Les marchés réagissent à des titres qui évoluent très vite
Plus tôt dans la semaine, des déclarations américaines évoquant un retrait d’Iran d’ici deux à trois semaines avaient soutenu les actions, et le Dow Jones avait gagné plus de 200 points mercredi. Plus tard, une allocution en prime time a évoqué des plans pour frapper l’Iran « extrêmement durement » dans les deux à trois prochaines semaines, annulant le mouvement initial. Les marchés asiatiques ont reculé jeudi, avec le Kospi sud-coréen en baisse de plus de 4% et le Nikkei 225 japonais de plus de 2%, tandis que les contrats à terme sur le Dow Jones pointaient une baisse de 600 points. Un article a ensuite indiqué que l’Iran travaillerait avec Oman sur un plan de passage payant (péage) pour les navires commerciaux dans le détroit d’Ormuz, déclenchant un rebond qui s’est essoufflé avant la clôture. Le pétrole WTI (référence américaine du brut) a bondi d’environ 8% vers 110 dollars le baril et le Brent (référence internationale) a gagné environ 5% au-dessus de 105 dollars.
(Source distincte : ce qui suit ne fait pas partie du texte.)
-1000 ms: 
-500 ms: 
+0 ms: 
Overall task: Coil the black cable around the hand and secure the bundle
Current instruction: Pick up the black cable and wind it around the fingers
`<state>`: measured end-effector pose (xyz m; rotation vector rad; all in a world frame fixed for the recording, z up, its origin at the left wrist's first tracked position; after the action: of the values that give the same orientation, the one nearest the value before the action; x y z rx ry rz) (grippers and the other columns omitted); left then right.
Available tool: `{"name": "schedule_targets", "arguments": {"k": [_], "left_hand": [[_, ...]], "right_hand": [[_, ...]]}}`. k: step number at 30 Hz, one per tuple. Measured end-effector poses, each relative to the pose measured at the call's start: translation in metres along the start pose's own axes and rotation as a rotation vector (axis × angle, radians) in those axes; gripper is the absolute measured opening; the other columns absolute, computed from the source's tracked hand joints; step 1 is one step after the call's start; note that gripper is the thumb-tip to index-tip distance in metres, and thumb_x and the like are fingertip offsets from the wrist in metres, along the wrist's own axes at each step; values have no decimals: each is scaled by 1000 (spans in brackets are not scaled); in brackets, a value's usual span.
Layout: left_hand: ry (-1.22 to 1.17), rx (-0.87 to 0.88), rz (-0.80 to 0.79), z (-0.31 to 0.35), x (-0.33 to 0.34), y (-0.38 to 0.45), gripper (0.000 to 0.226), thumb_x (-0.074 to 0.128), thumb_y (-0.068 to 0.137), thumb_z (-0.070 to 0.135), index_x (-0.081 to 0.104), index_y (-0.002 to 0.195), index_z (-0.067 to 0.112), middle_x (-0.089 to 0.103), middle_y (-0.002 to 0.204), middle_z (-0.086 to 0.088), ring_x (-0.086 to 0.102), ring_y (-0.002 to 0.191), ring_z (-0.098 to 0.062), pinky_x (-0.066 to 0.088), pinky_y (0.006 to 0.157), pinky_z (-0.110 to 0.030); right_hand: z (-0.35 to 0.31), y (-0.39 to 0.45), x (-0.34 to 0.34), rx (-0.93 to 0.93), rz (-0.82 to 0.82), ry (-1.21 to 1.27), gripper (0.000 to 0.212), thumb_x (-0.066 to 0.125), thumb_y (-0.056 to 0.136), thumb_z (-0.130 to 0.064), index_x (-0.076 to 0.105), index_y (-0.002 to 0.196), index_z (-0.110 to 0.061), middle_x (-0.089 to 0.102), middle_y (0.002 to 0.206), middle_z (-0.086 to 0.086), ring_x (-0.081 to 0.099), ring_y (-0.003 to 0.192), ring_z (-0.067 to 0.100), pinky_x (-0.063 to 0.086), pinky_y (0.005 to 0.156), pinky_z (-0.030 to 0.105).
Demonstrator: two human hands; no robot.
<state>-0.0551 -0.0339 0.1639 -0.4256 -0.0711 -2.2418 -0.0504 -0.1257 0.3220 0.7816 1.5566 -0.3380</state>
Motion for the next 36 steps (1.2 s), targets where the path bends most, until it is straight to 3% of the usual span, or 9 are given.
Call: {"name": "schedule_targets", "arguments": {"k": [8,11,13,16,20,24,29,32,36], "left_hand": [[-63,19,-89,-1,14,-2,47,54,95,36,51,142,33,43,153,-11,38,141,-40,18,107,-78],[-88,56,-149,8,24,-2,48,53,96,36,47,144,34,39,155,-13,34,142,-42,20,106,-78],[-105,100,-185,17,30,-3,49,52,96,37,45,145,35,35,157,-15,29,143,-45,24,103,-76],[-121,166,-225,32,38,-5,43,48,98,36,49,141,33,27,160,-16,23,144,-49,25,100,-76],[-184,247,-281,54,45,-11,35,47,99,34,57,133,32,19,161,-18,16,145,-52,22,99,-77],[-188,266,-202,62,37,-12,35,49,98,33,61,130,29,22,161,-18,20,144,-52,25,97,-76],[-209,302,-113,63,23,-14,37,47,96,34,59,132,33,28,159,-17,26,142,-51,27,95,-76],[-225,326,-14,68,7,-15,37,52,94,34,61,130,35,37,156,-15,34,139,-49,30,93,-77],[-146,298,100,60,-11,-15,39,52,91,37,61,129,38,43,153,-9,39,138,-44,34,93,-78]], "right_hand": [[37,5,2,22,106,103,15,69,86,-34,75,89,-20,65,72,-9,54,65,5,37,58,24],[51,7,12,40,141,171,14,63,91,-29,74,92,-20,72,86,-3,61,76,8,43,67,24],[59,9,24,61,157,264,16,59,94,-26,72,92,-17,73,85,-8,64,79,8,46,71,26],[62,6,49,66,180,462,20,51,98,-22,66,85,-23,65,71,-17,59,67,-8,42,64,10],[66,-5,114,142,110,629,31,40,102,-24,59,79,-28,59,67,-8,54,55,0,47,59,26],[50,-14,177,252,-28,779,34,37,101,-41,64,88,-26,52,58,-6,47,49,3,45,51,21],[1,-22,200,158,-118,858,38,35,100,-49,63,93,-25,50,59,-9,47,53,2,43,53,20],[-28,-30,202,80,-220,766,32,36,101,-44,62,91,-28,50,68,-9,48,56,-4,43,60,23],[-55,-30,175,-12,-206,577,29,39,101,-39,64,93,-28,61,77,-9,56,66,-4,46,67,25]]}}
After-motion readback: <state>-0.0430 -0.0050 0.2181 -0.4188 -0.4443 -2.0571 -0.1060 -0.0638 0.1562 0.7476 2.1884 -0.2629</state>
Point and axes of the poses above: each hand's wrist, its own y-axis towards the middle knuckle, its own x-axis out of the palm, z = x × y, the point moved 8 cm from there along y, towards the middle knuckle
Le secteur de l’énergie avançait de plus de 36% depuis le début de l’année, tandis que les inscriptions au chômage (demandes hebdomadaires d’allocations) ont reculé à 202.000, contre 212.000 attendues par le consensus (moyenne des prévisions des économistes). On se souvient du printemps 2025, quand les marchés pouvaient bouger de 600 points sur un seul titre lié au détroit d’Ormuz. Le VIX avait dépassé 25, des messages contradictoires poussant les intervenants à se repositionner en urgence. Cette alternance d’optimisme puis de peur a montré à quelle vitesse le risque géopolitique peut prendre le dessus. Aujourd’hui, l’ambiance paraît plus calme, avec un VIX autour de 14, un niveau rarement observé sur une grande partie de l’année écoulée. Cette sérénité peut être risquée: l’an dernier a rappelé que la volatilité (fortes variations de prix) peut surgir sans prévenir. Pour les investisseurs, même quand le marché est calme, un choc reste possible, et une protection de portefeuille à bas coût peut être une approche prudente.Leçons de volatilité et gestion du risque
À l’époque, le pétrole dominait, avec un WTI en hausse vers 110 dollars le baril et une influence majeure sur l’ensemble du marché. À l’inverse, le WTI évolue récemment dans une fourchette stable autour de 81 dollars, soutenu par le dernier rapport de l’EIA (agence américaine de l’énergie) faisant état d’une hausse des stocks de brut (quantités stockées). Même si les valeurs énergétiques ne mènent plus le marché, un point de passage étroit comme Ormuz peut remettre le pétrole au centre en un instant. On a aussi vu que des données économiques solides, comme la baisse des inscriptions au chômage à un plus bas de deux ans, étaient ignorées au profit de rumeurs géopolitiques. Aujourd’hui, le marché scrute chaque statistique, le dernier rapport sur l’emploi américain (Nonfarm Payrolls, c’est-à-dire les créations d’emplois hors secteur agricole) du 8 mars ayant entraîné un ajustement marqué des anticipations de baisse des taux de la Fed (banque centrale américaine). Ce retour aux fondamentaux est positif, mais il peut créer un angle mort si les tensions se ravivent. Dans ce contexte, les opérateurs sur produits dérivés (instruments financiers dont la valeur dépend d’un actif, comme les options) peuvent voir le faible VIX comme une occasion d’acheter une protection. Des options de vente (« puts », qui donnent le droit de vendre à un prix fixé) très en dehors de la monnaie (prix d’exercice éloigné du prix actuel, donc moins chères) sur des indices comme le S&P 500 peuvent servir de couverture contre une remontée brutale de la peur. Les à-coups de 2025, où le marché pouvait effacer une baisse de 2% en une heure, rappellent que le risque lié aux titres d’actualité reste permanent.